O sexto movimento consiste nas “estratégias argumentativas” e nele se centraliza a figura do narrador, que no jornalismo pretende-se objetivo e fático, porém Motta (2013, p. 196- 197) esclarece que

as narrativas realistas utilizam uma linguagem referencial para vincular sempre os fatos ao mundo físico, mas criam incessantemente efeitos catárticos, como na ficção. A retórica dessas narrativas estimula permanente jogo entre as intenções do narrador e as interpretações do receptor. É quase sempre polissêmica, polifônica, híbrida, transitando contraditoriamente nas fronteiras entre o objetivo e o subjetivo, denotação e conotação, descrição fática e narração metafórica, realia e poética, premissas mais verossímeis ou menos verossímeis, logos e mythos. Cabe ao analista capturar as sutilezas desse jogo de contrários.

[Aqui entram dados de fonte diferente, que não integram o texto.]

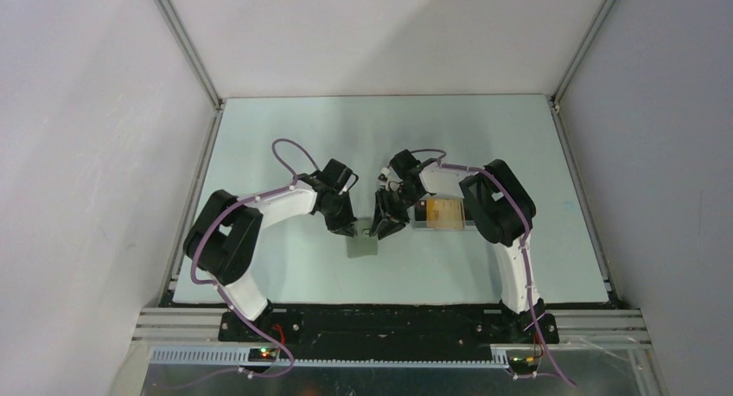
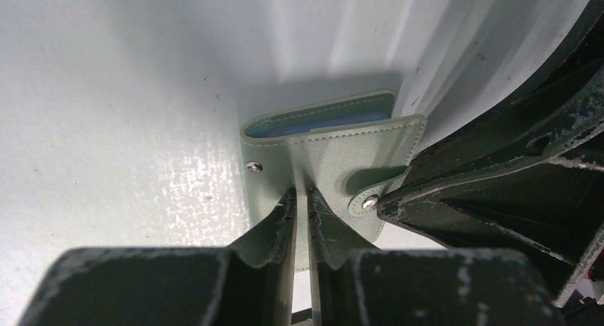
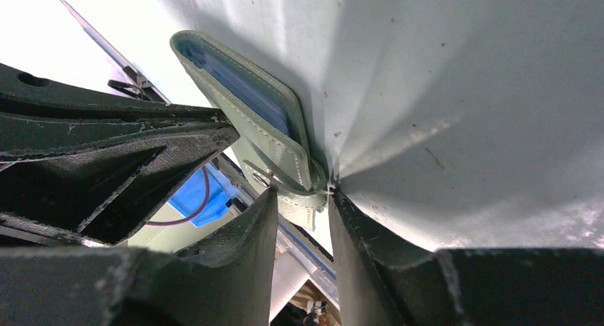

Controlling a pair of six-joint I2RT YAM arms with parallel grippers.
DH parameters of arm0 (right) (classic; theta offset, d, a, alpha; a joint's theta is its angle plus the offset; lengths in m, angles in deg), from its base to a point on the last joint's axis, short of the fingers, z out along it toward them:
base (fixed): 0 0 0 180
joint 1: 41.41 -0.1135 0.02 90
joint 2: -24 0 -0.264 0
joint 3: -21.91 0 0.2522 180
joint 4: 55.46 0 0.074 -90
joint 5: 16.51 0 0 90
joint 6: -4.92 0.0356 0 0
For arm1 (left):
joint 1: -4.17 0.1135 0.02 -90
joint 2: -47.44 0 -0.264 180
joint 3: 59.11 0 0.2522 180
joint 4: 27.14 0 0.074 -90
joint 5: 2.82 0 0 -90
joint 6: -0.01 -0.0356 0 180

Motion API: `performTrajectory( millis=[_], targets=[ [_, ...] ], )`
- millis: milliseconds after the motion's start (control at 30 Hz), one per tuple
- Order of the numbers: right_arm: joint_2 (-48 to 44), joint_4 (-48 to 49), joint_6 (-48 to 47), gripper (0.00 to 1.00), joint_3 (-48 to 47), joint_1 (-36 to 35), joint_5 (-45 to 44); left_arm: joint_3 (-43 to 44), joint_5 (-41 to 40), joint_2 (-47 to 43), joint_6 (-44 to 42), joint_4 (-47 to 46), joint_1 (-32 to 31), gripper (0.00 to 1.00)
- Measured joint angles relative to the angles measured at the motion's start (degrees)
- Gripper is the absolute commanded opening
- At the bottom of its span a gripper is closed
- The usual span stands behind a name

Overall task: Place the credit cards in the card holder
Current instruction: Close the card holder at the center of the board.

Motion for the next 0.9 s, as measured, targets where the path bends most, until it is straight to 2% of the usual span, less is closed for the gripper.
performTrajectory(
  millis=[267,467,500,633,900],
  targets=[
    [0.13,0.74,0.42,0.42,0.0,0.13,1.31,0.04,0.04,0.04,-0.02,0.02,0.0,0.14],
    [0.83,0.79,0.63,0.33,-0.11,0.15,1.9,0.09,0.02,0.04,-0.02,0.07,0.0,0.14],
    [0.96,0.76,0.68,0.28,-0.13,0.17,2.03,0.09,0.02,0.04,-0.02,0.09,0.0,0.14],
    [1.36,0.66,0.81,0.21,-0.15,0.26,1.99,0.09,0.02,-0.07,-0.07,0.11,0.0,0.15],
    [2.49,-0.68,0.35,0.22,-1.44,0.28,2.84,0.11,0.09,-0.09,-0.22,0.09,-0.02,0.16]
  ],
)
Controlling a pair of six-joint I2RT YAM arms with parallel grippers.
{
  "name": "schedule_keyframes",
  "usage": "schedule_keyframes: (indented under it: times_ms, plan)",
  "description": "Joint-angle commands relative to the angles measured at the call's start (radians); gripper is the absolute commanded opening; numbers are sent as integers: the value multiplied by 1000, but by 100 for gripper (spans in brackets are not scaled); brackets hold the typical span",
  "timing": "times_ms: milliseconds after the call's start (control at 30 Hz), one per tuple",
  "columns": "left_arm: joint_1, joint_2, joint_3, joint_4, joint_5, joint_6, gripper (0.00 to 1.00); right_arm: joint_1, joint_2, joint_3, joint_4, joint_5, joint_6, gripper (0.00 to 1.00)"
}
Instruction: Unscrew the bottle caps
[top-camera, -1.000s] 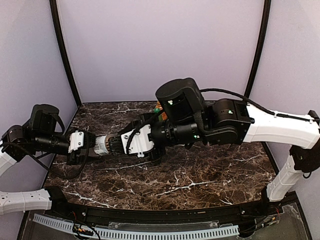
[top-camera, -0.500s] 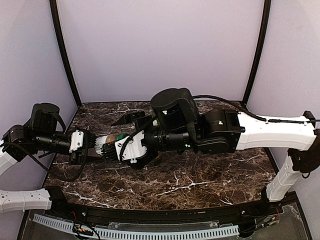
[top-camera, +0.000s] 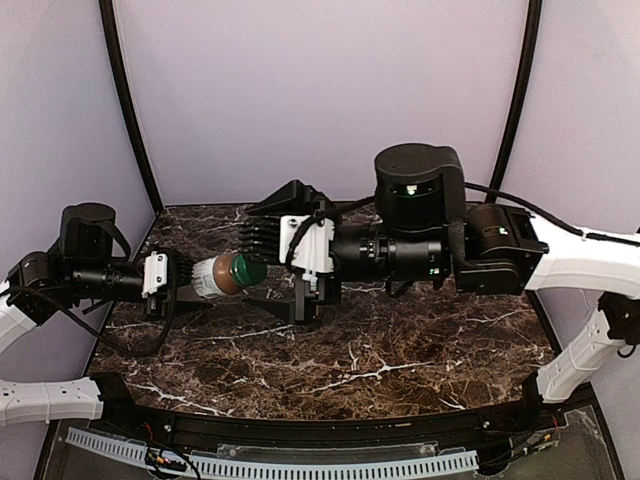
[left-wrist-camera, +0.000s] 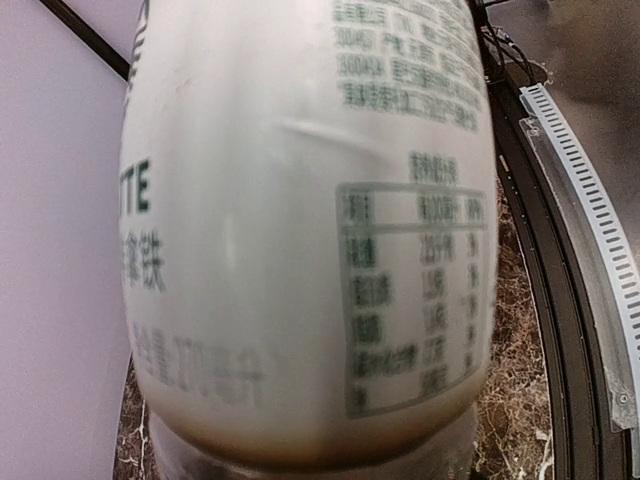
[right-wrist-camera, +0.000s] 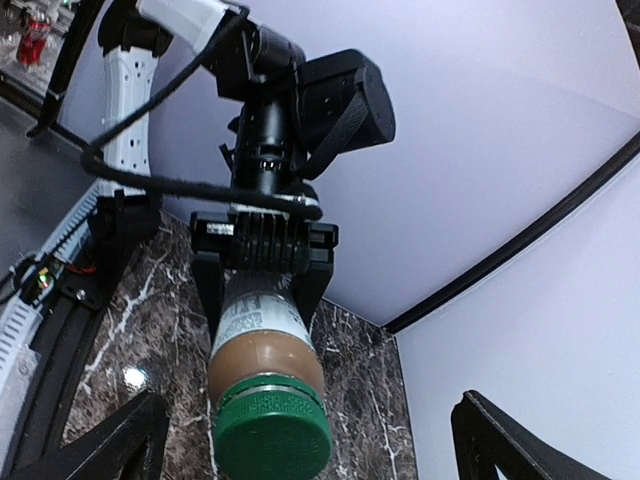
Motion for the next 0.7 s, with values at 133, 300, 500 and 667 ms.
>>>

Cabe também ao analista perceber nas entrelinhas aquilo que o narrador tenta dissimular. Para isso é preciso compreender a diferença entre as estratégias de produção de “efeitos do real” (MOTTA, 2013, p. 199) e de “efeitos estéticos de sentido” (Ibidem., p.203). No primeiro o narrador tenta apagar as marcas de seu discurso da composição da narrativa, para dar a impressão de que os fatos estão se contando sozinhos, sem uma mediação, que estes são evidentes e acontecem para o leitor no momento em que são contados, visto que esse tipo de texto é centrado no momento presente. Outra característica comum desse recurso é a utilização de tabelas, gráficos e números, assim como a fala de alguma autoridade no tema da narrativa para indicar precisão e domínio técnico do assunto tratado. Já no segundo efeito, acontece o

contrário, a trama se humaniza e provoca no leitor um sentimento de identificação, demanda do analista um vasto conhecimento da linguagem, dos códigos culturais, símbolos e mitos, pois se utiliza de recursos muito mais subjetivos e complexos.

O sétimo e último movimento da análise, Motta (2013, p. 204) denomina como “permitir às metanarrativas aflorar”. Este movimento faz referência às questões de fundo da narrativa, à moral contida na história, à razão ética na qual se configura sua razão de ser. Ele está ligado às questões culturais que existem, em geral, fora do texto, e conta com a intertextualidade e a bagagem semântica do leitor. É nesse movimento que o círculo hermenêutico se completa, pois para compreender esse sentido do porquê da existência da narrativa o leitor

introduz nos marcos de referência dos seus próprios antecedentes culturais, seus imaginários, sua memória, sua compreensão prévia do mundo que inclui suas expectativas concretas, seus horizontes, interesses, desejos, necessidades e experiências (MOTTA, 2013, p. 208).

Para esse movimento de análise, o autor recomenda que o analista faça o mesmo percurso do leitor, porém de forma cuidadosa, menos intuitiva, com mais atenção e foco nos detalhes, anotando impressões pessoais, dúvidas e observações.